I haven't tried this bug with any other platform or version. I installed
PostgreSQL from source, using the configure command: "./configure
--prefix=/usr/local/pgsql". I also started the server after the install with
the following command: "/usr/local/pgsql/bin/pg_ctl start -D
/usr/local/pgsql/data" while logged in as a non-root user. Also, I didn't
try creating a test database and user as the INSTALL file says, but creating
databases and users works fine anyway. Other than that, I used all the
defaults found in the INSTALL file for installing and starting PostgreSQL.
After that, I set a password for the postgres user (not the system postgres
user, but the database user) and created another user called ftp. I also
gave the ftp user full ownership to a database named ftp.

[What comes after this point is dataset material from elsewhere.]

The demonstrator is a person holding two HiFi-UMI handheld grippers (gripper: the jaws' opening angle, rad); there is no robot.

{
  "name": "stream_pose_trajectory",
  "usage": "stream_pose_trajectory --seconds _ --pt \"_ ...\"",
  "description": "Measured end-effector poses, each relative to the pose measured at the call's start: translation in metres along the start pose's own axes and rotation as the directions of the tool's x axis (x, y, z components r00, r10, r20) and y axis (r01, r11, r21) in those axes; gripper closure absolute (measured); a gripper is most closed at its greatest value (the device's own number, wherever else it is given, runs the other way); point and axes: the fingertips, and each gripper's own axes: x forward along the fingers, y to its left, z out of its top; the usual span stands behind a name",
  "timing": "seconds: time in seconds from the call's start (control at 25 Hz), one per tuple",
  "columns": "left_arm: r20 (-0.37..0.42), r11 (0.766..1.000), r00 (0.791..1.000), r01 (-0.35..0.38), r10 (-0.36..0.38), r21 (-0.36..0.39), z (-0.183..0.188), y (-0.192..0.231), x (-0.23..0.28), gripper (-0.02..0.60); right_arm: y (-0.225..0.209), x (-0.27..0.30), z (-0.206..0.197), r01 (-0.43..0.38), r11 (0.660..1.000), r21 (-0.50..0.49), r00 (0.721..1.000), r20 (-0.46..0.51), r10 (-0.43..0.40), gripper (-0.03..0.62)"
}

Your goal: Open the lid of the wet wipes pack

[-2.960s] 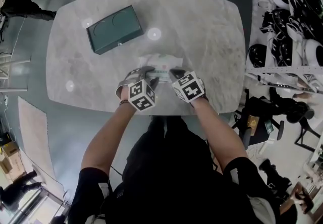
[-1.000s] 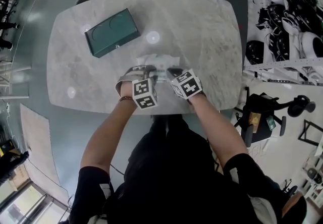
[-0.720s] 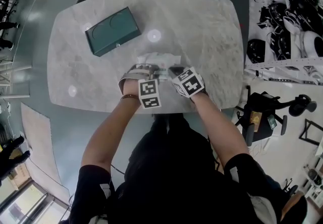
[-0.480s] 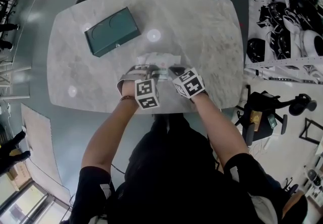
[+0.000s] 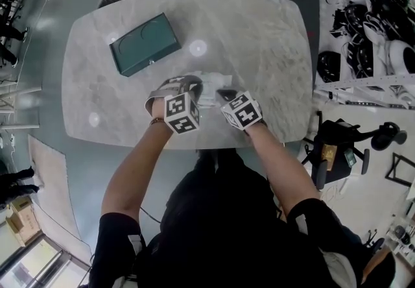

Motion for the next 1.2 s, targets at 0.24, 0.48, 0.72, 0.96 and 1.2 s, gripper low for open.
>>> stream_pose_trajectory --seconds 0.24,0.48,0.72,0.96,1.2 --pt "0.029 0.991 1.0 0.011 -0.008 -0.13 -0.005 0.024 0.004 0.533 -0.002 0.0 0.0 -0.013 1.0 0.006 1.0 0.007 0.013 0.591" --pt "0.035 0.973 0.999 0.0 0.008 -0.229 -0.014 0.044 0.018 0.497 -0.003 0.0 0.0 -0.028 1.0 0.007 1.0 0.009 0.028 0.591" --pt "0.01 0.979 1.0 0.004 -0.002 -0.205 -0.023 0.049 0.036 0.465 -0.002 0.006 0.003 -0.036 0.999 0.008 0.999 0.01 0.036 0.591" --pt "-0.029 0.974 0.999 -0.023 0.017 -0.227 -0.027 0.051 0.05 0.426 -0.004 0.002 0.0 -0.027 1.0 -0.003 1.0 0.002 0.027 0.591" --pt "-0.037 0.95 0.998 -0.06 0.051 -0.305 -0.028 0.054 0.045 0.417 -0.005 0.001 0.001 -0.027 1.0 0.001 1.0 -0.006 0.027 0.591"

Then, I logged in
as the ftp user, and tried to run the following query: "create table ftp
(user varchar, password varchar);". I got the following error message:

ERROR:  syntax error at or near "user" at character 19
STATEMENT:  create table ftp (user varchar, password varchar);
ERROR:  syntax error at or near "user"
LINE 1: create table ftp (user varchar, password varchar);

I tried using the name "username" for the first column, and it worked
perfectly.

not sure why you consider this a bug - but "user" is a reserved word in PostgreSQL and the SQL-Standard (see http://www.postgresql.org/docs/9.0/static/sql-keywords-appendix.html) so you would have to quote the keyword like:

create table ftp ("user" varchar, password varchar);

in your code - but I would advise against using reserved words at all because you will end up having to quote them all over the place in each and every query.